One of the biggest challenges facing parents who are divorcing is how to create and maintain a healthy and effective post-divorce relationship, especially when it comes to (co)parenting their children. We know from the research and clinical experience that the single most important predictor of a child’s adjustment post-divorce is the level of conflict between their parents. In fact, parental conflict itself—whether divorced or intact—is a major factor in a child’s healthy development—or not.

Learning to co-parent during and after divorce is a skill to be learned and is not something that just happens magically. In the same way that you learn how to “parent” with your first child (and second or third when the same strategies don’t work) you need to learn a new set of skills for co-parenting after divorce. OR…do you? In fact, the answer is yes—parenting in two households IS different and does require new rules and new boundaries and it follows a learning curve over time. That’s important for newly divorced parents to understand, so that you can manage expectations and the inevitable mistakes with grace. Mistakes are valuable if you learn from them and there is a lot of runway post-divorce for parents to make mistakes and to then do things differently.

co-parenting after divorce

However, while co-parenting after divorce is a different relationship, one of the things that is often overlooked in the post-divorce relationship is how co-parenting after divorce is very much the same as parenting while married.
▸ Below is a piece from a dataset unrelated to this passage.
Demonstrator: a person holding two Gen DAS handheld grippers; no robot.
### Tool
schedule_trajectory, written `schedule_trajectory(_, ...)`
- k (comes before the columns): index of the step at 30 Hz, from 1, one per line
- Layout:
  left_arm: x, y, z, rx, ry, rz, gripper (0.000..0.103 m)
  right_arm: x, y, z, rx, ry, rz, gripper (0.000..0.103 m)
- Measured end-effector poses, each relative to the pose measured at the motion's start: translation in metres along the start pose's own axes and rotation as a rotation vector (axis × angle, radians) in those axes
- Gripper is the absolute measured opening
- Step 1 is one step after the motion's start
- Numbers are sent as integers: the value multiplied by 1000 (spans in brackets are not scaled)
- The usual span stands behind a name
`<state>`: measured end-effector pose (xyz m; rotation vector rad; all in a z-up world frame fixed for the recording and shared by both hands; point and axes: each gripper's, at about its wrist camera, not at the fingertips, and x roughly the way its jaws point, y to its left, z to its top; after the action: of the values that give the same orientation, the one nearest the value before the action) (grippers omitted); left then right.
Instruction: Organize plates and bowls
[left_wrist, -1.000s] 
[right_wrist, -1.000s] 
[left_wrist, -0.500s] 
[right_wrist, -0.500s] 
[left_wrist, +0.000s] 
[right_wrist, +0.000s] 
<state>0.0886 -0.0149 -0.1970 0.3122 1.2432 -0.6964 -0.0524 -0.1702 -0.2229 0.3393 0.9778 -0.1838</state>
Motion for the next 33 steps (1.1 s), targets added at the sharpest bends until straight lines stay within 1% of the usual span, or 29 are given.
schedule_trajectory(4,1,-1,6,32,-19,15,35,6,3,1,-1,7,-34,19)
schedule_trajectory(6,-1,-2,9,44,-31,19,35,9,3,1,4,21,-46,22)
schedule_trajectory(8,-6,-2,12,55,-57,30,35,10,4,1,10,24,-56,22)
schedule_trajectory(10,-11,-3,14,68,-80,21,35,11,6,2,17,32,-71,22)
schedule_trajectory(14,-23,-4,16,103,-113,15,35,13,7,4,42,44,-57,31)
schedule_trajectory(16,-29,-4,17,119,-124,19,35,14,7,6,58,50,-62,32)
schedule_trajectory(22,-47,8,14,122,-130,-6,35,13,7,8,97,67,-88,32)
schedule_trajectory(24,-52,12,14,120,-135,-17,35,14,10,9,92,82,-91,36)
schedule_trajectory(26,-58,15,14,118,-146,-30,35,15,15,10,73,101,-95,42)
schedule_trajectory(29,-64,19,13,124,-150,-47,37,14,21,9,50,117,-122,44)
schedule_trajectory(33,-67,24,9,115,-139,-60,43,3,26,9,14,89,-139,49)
I have discovered in working with couples during and after divorce how so many of the discussions parents must have and decisions parents must make are NO different than the discussions and decisions they would be having even if they were still married. As a professional, this was truly an aha moment and has allowed me to help couples learn to work together for the sake of their children in the same way whether married or divorced. A parenting plan will determine the “legal” aspect of decision making—but the discussions around those decisions have much less to do with being divorced and much more to do with just being parents. Should Johnny get a car? Does Sally need tutoring? Should we consider the surgery that the doctor is recommending for Billy? What should Joanie’s curfew be? Steven wants a tattoo—oh my god, now what? Those questions, and the consequent discussions, have nothing to do with you being divorced—and everything to do with you being parents together.

Now for some, this is good news and can offer comfort during a time where everything is changing to realize that parenting doesn’t really have to; that you can, in fact, still be parenting partners which will provide maximum benefit for your children. For others, parenting together during the marriage was difficult and those challenges often continue after the marriage ends. If that is your situation, I recommend that you seek professional help, a parenting coordinator or facilitator or co-parenting counselor because co-parenting post-divorce will be especially difficult for the two of you to navigate—as it would be if you had remained married—and the resulting conflict will be harmful for your children.